**PROBLEM**
Every line of the data that contains the string "state" must be copied.

Dataset records
____

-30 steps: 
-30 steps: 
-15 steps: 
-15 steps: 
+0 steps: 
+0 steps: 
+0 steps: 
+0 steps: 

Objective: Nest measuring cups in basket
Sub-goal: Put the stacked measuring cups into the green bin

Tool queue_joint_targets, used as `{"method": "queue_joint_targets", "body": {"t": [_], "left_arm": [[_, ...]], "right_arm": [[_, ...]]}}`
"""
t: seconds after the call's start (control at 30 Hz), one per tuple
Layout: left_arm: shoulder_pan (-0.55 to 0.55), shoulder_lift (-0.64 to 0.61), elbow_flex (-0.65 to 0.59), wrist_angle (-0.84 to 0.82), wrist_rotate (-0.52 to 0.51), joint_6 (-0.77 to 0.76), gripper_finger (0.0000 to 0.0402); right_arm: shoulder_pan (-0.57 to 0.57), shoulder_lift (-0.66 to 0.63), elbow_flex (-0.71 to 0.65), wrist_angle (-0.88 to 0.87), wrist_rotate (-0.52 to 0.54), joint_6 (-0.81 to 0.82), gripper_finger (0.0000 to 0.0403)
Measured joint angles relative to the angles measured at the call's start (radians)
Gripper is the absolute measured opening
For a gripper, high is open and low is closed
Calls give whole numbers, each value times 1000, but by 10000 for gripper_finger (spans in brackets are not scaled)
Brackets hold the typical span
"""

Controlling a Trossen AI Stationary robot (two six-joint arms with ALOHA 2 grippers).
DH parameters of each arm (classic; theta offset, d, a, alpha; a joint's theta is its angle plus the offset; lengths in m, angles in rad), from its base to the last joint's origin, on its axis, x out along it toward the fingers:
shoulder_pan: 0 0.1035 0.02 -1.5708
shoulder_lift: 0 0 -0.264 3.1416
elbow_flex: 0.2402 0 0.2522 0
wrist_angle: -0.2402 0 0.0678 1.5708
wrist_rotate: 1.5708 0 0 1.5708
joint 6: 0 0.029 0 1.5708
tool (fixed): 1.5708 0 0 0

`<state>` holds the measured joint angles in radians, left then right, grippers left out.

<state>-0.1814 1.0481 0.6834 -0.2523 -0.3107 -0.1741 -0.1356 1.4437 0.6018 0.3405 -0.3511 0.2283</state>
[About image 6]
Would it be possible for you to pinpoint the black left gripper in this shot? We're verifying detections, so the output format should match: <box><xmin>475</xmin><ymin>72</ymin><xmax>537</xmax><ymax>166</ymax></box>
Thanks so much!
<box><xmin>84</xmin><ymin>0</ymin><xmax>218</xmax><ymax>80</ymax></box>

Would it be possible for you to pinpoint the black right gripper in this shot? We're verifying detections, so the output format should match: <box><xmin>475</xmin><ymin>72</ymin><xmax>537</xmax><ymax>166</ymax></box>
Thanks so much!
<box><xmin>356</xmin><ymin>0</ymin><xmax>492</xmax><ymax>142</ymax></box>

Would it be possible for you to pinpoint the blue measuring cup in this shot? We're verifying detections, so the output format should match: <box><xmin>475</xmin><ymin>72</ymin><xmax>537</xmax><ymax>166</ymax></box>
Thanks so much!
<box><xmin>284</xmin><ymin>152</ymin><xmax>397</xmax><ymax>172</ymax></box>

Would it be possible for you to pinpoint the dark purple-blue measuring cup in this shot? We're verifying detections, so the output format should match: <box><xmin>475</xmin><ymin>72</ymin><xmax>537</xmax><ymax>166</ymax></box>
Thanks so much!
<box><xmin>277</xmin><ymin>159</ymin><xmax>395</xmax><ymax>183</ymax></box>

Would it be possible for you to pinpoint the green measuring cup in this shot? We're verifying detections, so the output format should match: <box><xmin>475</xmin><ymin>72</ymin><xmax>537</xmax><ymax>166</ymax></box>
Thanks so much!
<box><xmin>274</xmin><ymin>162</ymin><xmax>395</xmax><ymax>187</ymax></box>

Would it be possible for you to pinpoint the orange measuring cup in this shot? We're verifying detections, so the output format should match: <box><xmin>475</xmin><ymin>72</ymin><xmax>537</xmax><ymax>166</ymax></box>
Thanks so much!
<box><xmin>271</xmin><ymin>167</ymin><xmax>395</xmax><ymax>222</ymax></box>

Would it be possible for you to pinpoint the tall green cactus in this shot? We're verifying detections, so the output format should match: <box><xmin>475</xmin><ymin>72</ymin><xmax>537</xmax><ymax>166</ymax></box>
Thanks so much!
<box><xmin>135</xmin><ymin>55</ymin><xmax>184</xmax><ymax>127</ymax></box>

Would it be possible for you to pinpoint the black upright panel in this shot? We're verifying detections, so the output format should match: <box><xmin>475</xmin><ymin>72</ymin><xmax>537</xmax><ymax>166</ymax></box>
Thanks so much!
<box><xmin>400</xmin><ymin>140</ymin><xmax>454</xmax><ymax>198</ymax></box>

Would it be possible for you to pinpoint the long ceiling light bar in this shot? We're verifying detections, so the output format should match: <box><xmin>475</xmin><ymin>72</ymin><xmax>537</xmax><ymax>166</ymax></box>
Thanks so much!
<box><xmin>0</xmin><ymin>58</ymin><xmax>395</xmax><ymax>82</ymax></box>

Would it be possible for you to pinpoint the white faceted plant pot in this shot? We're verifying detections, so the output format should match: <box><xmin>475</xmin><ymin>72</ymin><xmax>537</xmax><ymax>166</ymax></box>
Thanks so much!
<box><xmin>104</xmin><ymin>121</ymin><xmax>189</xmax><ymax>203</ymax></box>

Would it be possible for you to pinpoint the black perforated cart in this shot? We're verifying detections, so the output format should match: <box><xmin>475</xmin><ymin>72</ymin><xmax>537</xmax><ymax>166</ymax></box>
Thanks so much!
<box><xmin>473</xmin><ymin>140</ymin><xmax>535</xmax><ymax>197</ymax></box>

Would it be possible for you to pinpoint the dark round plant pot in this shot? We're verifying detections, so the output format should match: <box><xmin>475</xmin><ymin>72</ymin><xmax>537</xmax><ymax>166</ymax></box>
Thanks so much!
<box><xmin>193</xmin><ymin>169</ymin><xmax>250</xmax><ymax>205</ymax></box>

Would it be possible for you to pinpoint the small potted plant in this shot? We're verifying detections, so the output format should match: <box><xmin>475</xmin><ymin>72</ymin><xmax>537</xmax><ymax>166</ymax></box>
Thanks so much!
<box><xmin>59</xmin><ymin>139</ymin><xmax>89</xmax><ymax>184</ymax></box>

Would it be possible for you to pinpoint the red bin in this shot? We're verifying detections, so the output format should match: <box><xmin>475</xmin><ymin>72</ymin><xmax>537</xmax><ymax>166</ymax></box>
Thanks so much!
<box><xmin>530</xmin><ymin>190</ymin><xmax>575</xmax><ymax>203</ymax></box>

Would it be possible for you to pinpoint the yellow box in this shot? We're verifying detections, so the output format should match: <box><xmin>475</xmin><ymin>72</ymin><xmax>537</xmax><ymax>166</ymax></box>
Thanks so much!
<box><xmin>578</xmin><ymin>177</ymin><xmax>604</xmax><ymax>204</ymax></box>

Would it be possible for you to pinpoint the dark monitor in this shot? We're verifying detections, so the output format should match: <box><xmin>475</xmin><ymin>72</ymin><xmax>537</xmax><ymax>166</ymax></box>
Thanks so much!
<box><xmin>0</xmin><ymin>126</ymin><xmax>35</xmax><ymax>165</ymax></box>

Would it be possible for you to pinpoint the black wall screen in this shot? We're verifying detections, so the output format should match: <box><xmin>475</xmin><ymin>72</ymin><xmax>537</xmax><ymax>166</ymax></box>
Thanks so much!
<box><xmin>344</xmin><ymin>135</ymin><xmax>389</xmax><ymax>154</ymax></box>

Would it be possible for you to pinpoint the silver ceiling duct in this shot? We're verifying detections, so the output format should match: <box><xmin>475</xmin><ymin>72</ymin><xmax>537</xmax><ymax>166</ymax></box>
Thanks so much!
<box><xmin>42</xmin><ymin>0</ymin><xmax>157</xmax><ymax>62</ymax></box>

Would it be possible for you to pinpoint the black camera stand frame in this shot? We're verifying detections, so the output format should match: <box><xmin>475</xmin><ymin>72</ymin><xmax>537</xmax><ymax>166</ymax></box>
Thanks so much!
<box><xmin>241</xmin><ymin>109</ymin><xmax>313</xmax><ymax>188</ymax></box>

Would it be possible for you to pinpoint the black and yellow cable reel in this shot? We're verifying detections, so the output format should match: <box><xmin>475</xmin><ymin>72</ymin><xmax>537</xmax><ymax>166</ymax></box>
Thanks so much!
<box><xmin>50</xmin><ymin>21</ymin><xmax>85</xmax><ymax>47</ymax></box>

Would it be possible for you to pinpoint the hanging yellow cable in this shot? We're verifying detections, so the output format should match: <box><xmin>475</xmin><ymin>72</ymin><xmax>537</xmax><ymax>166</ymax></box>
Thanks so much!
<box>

____

**EXERCISE SOLUTION**
`<state>` holds the measured joint angles in radians, left then right, grippers left out.
<state>-0.1814 1.0481 0.6834 -0.2523 -0.3107 -0.1741 -0.1356 1.4437 0.6018 0.3405 -0.3511 0.2283</state>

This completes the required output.